Alien-Hunting Scientists Find 72 New Fast Radio Bursts Thanks To New Artificial Intelligence

Fast radio bursts (FRBs) are extremely powerful energetic emissions from the distant universe that last just a few milliseconds on average. The origin of most FRBs is still unclear because they are one-off events. But one of them, FRB 121102, has been repeating itself, allowing researchers to find out a little bit more about these mysterious occurrences.

Last year, astronomers used the Green Bank Telescope to discover more FRBs from this source and found 21 new bursts. But more was hiding in the data. Researchers used a new machine-learning algorithm to reanalyze the 2017 data and discovered 72 new bursts that weren’t spotted in the original analysis. The discovery has been accepted for publication in the Astrophysical Journal.

The signals are thought to be coming from a neutron star located in a dwarf galaxy roughly 3 billion light-years from Earth. The neutron star is likely in a highly magnetized environment like the remnant of a supernova or near a black hole. Thanks to the latest analysis, there have now been roughly 300 FRBs detected from this one source, a great step forward in understanding its nature.

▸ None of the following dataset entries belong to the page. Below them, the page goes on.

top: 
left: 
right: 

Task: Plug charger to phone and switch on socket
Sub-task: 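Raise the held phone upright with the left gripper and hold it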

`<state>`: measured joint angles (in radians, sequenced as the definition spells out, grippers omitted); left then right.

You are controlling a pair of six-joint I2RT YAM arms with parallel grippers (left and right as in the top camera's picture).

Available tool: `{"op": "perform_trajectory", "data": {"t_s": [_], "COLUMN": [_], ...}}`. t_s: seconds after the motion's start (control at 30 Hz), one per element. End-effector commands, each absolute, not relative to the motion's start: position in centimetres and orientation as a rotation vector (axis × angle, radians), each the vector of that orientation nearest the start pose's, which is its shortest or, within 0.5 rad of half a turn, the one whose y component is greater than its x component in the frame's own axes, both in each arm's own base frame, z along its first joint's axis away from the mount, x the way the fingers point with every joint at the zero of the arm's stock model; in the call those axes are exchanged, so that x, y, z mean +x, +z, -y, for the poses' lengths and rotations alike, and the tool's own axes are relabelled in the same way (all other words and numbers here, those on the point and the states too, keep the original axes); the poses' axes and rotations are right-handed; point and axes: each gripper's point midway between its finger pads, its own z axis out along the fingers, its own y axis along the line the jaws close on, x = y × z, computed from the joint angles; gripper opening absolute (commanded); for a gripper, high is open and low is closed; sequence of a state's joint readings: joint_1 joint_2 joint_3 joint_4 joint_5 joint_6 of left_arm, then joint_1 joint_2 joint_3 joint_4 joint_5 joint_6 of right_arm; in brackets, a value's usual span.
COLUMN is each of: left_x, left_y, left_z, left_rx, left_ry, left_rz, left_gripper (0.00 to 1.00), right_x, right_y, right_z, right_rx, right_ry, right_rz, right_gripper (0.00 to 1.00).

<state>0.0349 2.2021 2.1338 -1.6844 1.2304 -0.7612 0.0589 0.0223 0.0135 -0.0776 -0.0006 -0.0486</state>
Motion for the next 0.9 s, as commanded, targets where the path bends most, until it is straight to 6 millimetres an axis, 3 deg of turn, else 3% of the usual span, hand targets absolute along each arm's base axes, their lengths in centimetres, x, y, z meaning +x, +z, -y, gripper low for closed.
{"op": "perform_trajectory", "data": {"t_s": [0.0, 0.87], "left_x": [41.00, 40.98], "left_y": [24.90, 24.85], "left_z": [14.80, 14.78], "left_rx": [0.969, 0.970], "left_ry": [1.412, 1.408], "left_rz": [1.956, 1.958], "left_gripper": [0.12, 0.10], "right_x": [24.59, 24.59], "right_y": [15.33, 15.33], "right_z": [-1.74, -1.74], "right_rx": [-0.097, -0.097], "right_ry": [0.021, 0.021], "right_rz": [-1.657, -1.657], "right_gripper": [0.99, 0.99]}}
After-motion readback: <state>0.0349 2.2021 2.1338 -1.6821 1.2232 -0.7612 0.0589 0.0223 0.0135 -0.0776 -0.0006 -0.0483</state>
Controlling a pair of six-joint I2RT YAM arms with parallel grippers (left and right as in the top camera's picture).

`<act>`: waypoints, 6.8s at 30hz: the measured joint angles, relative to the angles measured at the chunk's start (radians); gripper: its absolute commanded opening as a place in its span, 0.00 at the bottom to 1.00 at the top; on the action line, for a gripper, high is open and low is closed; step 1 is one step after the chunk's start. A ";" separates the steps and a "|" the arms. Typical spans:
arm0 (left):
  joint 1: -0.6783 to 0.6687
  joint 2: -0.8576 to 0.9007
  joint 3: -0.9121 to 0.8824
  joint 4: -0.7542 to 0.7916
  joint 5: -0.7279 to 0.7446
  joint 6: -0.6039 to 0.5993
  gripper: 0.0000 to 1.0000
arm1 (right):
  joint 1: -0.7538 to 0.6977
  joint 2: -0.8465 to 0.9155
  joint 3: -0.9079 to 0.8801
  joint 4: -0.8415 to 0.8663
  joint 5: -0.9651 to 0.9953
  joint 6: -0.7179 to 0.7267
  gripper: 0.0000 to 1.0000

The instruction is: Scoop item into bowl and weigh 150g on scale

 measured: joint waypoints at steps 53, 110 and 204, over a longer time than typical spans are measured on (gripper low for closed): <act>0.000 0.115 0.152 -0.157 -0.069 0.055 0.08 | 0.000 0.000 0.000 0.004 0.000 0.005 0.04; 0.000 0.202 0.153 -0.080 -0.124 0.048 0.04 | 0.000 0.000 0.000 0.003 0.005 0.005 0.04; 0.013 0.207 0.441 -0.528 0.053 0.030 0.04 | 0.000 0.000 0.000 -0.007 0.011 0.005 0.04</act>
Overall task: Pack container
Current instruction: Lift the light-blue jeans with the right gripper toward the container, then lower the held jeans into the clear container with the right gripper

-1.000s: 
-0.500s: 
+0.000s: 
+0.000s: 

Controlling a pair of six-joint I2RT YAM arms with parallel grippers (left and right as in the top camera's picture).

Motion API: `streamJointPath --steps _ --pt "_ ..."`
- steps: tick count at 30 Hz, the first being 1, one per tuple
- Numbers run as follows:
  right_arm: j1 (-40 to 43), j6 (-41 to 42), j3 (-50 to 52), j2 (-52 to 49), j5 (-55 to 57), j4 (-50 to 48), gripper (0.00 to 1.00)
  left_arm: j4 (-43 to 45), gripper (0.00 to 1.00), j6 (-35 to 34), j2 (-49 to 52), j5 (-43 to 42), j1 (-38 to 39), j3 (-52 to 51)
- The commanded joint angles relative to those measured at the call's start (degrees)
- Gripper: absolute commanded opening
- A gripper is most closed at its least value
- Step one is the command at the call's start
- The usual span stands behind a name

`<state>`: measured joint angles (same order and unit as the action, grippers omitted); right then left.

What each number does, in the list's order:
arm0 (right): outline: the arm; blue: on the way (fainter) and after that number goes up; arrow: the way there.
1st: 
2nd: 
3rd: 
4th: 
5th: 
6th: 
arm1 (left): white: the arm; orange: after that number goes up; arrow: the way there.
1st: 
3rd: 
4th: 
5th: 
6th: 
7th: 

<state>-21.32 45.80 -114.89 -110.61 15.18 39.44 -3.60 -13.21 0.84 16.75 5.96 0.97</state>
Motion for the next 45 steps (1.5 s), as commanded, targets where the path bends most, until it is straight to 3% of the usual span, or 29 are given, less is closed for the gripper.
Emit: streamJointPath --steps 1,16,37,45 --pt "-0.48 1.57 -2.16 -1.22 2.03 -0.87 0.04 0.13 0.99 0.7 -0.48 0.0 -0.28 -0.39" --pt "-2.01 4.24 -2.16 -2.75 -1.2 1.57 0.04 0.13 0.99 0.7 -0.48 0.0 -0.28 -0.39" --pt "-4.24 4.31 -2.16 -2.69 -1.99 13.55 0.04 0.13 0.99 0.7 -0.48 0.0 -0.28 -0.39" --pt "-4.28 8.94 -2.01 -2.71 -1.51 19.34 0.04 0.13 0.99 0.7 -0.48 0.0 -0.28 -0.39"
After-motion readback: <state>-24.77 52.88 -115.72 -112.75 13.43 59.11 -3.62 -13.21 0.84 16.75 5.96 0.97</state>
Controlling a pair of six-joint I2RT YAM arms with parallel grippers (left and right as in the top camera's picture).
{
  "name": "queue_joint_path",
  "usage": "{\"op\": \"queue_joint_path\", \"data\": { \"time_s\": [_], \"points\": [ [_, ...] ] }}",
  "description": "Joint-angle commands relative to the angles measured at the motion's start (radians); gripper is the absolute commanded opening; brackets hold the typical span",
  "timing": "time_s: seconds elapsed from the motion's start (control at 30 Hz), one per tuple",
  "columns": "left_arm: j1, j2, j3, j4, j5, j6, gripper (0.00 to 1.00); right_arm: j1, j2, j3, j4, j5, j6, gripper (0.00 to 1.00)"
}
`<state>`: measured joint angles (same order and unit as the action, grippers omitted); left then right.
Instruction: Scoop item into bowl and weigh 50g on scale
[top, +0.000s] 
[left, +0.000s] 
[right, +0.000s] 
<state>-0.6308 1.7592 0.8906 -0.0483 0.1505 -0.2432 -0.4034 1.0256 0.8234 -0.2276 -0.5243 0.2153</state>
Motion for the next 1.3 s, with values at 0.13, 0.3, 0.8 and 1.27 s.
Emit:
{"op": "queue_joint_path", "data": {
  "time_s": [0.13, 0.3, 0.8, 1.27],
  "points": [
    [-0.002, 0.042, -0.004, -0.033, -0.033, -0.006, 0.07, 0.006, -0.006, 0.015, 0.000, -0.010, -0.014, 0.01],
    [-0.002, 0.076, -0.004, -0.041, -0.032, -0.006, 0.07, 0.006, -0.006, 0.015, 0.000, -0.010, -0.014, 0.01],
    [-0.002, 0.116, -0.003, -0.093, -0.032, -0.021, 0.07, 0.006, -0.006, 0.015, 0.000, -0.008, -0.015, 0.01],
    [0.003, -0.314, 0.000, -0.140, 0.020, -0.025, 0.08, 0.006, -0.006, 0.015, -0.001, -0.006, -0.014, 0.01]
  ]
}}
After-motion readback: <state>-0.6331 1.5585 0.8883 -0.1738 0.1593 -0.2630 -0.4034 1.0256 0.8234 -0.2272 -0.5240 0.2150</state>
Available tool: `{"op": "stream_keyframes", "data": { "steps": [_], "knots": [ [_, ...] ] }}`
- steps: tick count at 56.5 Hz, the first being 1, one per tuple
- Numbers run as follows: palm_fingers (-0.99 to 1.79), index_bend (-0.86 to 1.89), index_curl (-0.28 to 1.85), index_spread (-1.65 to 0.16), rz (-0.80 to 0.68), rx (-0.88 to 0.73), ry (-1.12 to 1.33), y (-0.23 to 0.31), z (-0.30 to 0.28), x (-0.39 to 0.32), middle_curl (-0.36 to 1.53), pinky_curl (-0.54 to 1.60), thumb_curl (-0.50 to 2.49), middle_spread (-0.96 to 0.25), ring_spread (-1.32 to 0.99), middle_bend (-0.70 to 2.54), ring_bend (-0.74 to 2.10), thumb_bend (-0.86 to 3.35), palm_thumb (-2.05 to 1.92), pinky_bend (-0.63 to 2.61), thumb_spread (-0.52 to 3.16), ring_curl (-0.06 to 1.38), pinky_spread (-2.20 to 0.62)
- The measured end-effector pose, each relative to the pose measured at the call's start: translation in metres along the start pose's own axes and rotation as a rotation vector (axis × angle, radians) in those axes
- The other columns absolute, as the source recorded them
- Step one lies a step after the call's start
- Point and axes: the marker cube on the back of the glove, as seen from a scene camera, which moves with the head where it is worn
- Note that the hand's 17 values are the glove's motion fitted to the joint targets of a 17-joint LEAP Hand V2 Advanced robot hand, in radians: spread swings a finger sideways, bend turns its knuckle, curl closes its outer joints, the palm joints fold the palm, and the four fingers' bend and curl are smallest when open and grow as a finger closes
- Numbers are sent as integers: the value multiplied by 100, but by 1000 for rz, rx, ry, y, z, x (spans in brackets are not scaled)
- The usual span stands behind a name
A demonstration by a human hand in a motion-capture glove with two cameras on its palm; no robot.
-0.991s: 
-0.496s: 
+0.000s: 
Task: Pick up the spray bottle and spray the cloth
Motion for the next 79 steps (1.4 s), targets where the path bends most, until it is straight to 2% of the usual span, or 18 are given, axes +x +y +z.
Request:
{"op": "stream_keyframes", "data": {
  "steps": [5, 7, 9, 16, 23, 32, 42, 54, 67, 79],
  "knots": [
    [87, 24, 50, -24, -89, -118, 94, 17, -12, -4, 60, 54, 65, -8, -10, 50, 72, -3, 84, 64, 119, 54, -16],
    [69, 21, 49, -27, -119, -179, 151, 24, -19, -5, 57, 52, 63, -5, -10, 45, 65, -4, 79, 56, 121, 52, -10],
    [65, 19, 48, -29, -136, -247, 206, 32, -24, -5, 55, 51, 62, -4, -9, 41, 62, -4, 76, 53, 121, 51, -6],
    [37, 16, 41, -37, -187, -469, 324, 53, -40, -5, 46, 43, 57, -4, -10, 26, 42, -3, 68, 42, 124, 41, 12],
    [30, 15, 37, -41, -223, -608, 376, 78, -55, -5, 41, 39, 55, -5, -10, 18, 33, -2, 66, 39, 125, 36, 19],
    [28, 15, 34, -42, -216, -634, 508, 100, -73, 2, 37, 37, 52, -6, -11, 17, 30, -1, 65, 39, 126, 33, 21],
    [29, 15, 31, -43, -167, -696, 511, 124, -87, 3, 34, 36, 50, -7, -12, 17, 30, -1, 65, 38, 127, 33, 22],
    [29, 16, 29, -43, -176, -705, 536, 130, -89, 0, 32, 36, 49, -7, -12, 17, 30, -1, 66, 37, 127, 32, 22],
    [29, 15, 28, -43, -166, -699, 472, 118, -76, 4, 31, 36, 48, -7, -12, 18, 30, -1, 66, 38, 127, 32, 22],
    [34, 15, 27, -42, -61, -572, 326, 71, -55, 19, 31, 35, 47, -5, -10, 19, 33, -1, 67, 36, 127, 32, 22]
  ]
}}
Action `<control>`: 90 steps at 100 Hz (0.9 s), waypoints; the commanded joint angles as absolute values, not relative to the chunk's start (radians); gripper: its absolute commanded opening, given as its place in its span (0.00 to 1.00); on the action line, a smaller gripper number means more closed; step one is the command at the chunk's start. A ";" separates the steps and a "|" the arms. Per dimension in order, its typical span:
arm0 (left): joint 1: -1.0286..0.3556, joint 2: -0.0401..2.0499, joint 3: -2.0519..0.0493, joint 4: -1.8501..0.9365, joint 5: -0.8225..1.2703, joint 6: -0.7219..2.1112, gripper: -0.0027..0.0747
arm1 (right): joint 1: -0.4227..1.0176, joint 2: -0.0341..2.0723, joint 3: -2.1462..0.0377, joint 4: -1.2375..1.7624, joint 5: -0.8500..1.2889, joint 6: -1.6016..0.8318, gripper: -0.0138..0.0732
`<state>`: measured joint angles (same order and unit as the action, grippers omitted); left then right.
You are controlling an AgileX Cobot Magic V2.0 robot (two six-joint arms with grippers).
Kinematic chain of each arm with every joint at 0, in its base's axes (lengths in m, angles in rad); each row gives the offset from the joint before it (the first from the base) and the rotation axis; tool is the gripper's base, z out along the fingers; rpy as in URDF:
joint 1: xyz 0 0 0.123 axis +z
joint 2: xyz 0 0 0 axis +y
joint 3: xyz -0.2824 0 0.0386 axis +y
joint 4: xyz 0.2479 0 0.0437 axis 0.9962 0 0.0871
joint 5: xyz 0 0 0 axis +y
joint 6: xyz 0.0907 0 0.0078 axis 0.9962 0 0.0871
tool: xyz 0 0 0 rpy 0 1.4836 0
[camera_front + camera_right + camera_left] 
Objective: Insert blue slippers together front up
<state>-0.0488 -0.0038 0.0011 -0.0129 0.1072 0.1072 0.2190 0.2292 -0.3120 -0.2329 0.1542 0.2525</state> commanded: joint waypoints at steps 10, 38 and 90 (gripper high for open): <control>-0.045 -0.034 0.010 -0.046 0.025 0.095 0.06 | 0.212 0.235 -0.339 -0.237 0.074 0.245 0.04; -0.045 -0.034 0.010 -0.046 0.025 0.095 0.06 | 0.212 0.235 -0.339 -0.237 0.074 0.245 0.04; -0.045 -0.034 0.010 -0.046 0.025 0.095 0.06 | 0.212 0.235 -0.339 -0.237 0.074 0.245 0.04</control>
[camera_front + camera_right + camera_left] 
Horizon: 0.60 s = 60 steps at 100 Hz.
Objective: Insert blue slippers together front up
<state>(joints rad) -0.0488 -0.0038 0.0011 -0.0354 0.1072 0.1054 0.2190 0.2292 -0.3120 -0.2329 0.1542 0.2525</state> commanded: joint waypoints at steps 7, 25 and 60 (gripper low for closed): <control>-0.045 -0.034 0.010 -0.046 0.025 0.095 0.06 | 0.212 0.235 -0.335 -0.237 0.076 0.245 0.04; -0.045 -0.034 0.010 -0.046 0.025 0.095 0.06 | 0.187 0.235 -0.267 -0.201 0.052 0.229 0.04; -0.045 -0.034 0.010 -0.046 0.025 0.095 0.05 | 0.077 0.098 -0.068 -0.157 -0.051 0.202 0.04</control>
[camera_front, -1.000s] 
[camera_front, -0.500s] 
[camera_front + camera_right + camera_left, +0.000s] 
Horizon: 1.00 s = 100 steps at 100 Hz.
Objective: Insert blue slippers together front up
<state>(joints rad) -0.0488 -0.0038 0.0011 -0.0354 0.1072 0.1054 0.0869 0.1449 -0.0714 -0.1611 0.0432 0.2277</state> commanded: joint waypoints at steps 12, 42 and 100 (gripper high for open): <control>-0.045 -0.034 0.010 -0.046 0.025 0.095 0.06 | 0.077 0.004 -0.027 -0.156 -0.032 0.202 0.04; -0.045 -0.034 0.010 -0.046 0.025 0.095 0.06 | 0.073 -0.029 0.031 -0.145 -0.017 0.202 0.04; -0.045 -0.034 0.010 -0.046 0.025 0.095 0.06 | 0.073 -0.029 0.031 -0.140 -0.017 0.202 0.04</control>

“This work is only the beginning of using these powerful methods to find radio transients,” lead author Gerry Zhang, from the University of California, Berkeley, said in a statement. “We hope our success may inspire other serious endeavors in applying machine learning to radio astronomy.”

The new findings show that there is no regular pattern in the data, at least if the pattern is longer than 10 milliseconds. We currently cannot probe shorter periods. The observations, which lasted about five hours, show that the FRB source goes through some quieter periods and some more frenzied periods. The analysis shows that researchers might have underestimated just how many FRB signals might be out there.

“This work is exciting not just because it helps us understand the dynamic behavior of fast radio bursts in more detail, but also because of the promise it shows for using machine learning to detect signals missed by classical algorithms,” added co-author Andrew Siemion, director of the Berkeley SETI Research Center and principal investigator for Breakthrough Listen, the initiative to find signs of intelligent life in the universe.

Breakthrough Listen has a particular interest in these types of algorithms. It could allow the project to become more thorough in finding potential radio signals from alien civilizations.